L’étrangeté est que les récompenses, les prix d’excellence, l’argent, et la notoriété diminuent considérablement la motivation intrinsèque.
D’ailleurs, vous constaterez que les traders médiatisés, salués pour leur talent, finissent toujours pauvres, seuls … surtout malheureux, aux mieux terminent-ils dans l’anonymat le plus intégral, sans leur formidable baraka, la proie du doute, et esclaves de la peur.
Pourquoi donc ?

Tout simplement car les honneurs sont toujours vécus comme une forme de pression, de surveillance, d’attente précise.
Un corpus d’éléments qui ne manquent pas de brouiller la perception et la jouissance, pour finir par corroder les fins rouages de la performance.
Le talent et la réussite donnent des ailes. On trouve tatoué sur chacune d’entre-elles, non pas HATE et LOVE, comme c’était le cas sur chaque doigt de chaque main du machiavélique Robert Mitchum dans le film « La nuit du chasseur », mais un succédané moderne plus précis encore : PLAISIR et DESIR.
Un des deux s’émousse, et c’est la descente en torche.
Icare et son cortège de vérités philosophiques ne sont pas loin …
Le trader de salon est destiné à ne ressentir, ne vivre, et ne durer qu’au travers du plaisir et du désir.
Il est donc un être fragile et sauvage à la fois.
C’est ainsi que s’exprime son équilibre, et son hymne fétiche pourrait être celui des bikers du film « Easy riders » … « Born to be wild » …

Je vous remémore que les deux mamelles de la motivation sont : le besoin de se sentir compétent, et le besoin de choisir librement.
Les marchés financiers sont un fléau pour ces deux besoins, car, si d’aventure la sensation de compétence baisse, ou si la contrainte s’accroît, alors l’édifice de la motivation vacille.
C’est la raison pour laquelle, à titre personnel, solitaire et actif, il est particulièrement difficile de perdurer sur les marchés financiers.
En effet, sous le joug perpétuel des changements de règles, le plus souvent, on arrête de pratiquer pour le plaisir, à mesure que la confiance en soi s’érode.
A ce stade, le découragement vient poindre.
Et, sur les forums boursiers, on voit continûment de touchants intervenants qui s’expriment à ce propos.
Ils cherchent désespérément les mots qui les aideront à trouver un pôle magnétique vers lequel s’activer à nouveau.
D’autres sentiments vont alors se déclencher en cascade … comme la résignation. Celle-ci résultera de l’apprentissage de l’impuissance dans la durée.

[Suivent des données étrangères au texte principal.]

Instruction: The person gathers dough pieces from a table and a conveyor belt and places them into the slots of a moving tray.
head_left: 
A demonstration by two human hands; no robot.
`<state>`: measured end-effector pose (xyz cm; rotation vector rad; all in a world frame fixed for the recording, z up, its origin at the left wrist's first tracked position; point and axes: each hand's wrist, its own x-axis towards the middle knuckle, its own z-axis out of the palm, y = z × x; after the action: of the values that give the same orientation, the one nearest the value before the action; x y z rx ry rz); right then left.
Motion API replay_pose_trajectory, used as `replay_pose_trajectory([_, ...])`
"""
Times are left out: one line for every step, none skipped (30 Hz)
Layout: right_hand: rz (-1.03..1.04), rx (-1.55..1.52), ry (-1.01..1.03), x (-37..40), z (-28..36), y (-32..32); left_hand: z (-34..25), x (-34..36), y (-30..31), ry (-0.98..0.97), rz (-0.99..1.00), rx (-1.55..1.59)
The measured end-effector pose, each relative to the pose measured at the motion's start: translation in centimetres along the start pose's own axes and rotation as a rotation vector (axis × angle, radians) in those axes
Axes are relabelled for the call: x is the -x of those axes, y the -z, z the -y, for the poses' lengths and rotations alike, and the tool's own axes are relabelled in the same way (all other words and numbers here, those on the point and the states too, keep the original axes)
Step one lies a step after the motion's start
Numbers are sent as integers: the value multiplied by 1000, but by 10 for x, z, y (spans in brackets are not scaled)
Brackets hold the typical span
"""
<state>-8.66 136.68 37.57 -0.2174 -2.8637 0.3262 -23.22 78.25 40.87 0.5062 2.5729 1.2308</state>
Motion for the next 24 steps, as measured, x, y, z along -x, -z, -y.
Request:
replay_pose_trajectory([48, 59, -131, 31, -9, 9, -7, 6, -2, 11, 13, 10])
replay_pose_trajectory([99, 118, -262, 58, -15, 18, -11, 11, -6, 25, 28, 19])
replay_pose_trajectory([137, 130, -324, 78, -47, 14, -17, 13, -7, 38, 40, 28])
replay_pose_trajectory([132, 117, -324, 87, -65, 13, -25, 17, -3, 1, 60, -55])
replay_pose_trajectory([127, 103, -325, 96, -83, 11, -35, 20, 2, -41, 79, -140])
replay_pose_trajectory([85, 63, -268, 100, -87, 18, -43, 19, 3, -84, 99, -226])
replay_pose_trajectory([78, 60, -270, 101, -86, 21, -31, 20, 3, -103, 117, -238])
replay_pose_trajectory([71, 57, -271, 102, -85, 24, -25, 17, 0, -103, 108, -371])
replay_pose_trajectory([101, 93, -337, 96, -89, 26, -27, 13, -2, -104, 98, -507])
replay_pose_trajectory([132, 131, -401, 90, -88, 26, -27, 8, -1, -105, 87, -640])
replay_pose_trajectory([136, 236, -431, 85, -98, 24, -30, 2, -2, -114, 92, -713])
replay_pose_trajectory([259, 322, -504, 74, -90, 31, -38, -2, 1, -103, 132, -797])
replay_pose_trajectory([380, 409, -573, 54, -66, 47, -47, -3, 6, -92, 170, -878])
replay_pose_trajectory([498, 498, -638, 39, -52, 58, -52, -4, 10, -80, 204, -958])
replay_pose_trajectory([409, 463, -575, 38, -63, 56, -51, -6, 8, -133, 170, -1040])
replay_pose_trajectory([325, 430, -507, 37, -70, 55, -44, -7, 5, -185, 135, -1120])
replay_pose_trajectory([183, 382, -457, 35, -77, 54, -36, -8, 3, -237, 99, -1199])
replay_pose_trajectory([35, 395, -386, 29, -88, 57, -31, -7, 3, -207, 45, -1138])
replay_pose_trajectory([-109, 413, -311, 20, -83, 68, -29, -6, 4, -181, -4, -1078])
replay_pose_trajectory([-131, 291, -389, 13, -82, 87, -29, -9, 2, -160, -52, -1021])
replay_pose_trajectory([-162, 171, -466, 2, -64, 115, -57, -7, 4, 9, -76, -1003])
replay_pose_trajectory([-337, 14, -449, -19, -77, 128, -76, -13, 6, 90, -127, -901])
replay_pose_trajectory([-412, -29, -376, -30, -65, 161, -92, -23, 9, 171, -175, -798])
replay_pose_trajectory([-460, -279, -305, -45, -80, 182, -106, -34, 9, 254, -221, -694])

Là encore, de nombreux participants s’expriment sur le sujet au sein des forums boursiers, parfois maladroitement, et le plus souvent, ils avancent masqués.
Car, la résignation possède une face B : c’est la rébellion.

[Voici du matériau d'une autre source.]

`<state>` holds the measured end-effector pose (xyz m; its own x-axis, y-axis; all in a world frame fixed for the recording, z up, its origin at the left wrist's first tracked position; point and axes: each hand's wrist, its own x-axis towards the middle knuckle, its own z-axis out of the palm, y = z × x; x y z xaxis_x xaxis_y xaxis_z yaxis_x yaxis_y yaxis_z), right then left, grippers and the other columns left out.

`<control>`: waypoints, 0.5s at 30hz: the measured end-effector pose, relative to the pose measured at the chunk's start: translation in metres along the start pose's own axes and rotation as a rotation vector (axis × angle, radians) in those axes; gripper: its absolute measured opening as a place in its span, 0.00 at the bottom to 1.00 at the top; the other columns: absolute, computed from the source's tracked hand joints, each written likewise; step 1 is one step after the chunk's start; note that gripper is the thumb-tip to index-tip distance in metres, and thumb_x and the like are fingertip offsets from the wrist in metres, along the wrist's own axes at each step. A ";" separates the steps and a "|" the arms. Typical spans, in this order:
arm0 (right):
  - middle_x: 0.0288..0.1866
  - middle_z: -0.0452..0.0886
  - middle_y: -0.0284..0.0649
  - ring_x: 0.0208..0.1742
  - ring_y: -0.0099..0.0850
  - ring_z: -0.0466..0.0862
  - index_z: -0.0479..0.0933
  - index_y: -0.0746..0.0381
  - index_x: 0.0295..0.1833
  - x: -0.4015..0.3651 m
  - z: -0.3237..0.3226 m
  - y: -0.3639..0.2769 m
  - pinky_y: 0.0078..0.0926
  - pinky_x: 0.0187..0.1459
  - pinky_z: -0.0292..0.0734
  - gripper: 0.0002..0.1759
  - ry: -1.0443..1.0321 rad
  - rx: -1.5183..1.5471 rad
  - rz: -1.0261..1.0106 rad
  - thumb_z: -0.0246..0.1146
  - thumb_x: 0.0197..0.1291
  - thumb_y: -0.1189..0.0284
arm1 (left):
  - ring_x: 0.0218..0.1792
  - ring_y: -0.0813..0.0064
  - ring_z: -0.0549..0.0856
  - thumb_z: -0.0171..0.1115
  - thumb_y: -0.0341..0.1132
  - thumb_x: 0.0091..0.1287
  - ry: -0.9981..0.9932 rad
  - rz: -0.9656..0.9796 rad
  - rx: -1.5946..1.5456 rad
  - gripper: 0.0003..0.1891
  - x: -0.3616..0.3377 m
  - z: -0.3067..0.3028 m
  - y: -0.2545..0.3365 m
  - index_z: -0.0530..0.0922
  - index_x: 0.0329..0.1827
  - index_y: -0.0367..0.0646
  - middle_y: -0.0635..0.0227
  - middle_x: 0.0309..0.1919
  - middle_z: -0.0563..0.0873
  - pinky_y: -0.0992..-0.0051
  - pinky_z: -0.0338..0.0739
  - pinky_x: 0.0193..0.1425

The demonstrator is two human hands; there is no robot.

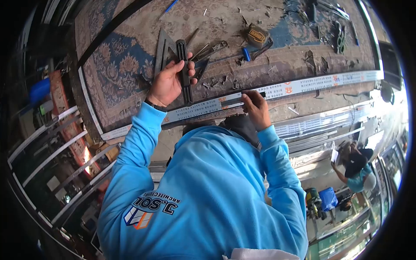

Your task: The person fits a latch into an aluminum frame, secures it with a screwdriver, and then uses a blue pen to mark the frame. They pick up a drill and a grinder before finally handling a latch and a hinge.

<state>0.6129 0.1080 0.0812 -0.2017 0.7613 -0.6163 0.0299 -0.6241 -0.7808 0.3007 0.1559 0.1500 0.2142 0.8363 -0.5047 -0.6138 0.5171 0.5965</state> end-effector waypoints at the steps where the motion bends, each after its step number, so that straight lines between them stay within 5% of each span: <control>1: 0.39 0.83 0.32 0.35 0.20 0.79 0.80 0.65 0.56 0.003 -0.008 -0.002 0.20 0.36 0.77 0.16 -0.009 -0.011 0.014 0.65 0.74 0.64 | 0.47 0.73 0.83 0.56 0.39 0.80 0.019 0.018 -0.018 0.21 0.001 0.002 -0.001 0.71 0.72 0.40 0.66 0.49 0.83 0.61 0.84 0.54; 11: 0.38 0.82 0.33 0.35 0.21 0.78 0.79 0.66 0.53 0.021 0.005 -0.036 0.20 0.38 0.75 0.14 -0.238 -0.031 0.002 0.65 0.75 0.65 | 0.47 0.72 0.83 0.56 0.40 0.80 0.031 0.078 -0.257 0.22 0.000 0.001 0.008 0.72 0.71 0.40 0.65 0.48 0.83 0.61 0.83 0.52; 15: 0.38 0.80 0.32 0.36 0.20 0.76 0.79 0.66 0.53 0.017 0.025 -0.049 0.21 0.38 0.74 0.14 -0.310 -0.177 0.032 0.64 0.76 0.65 | 0.41 0.76 0.84 0.63 0.39 0.75 0.105 0.074 0.412 0.15 -0.009 0.000 0.004 0.79 0.59 0.42 0.69 0.40 0.85 0.69 0.80 0.50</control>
<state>0.5836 0.1469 0.1114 -0.4845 0.6351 -0.6016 0.2052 -0.5860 -0.7839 0.2968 0.1500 0.1570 0.0896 0.8620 -0.4989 -0.2658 0.5035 0.8221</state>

De nombreuses études montrent que souvent cette rébellion est le fruit faisandé des plus forts, des plus brillants, de ceux qui ont échoué … de ceux qui dérivent tout en étant persuadés (à juste titre) de leurs qualités intellectuelles supérieures.
Observez vos tribuns préférés sur les forums boursiers. Je suis certain que vous en ciblerez aisément quelques uns.
La finance finira toujours, par l’entremise de la diversité des environnements qui s’y alternent, par révéler à un moment de son histoire, l’être courageux et talentueux qui est en vous.
Mais attention, ce n’est qu’une situation transitoire, même si le transitoire peut durerrrrrrrrrrrrrrrrrrrrrrrrr parfois fort longtemps, gardez cela à l’esprit.
L’élément structurant de votre réussite est en vous.
Fixez votre regard sur lui.
Il est là juste devant.
C’est le bel être mélancolique qui s’éloigne lentement vers le couchant en imprimant délicatement : « Born to be wild » sur le bord de ses lèvres !
Et, n’oubliez jamais que, quand on n’a pas le repos en soi-même, il est inutile de le chercher ailleurs, surtout pas dans la sphère financière.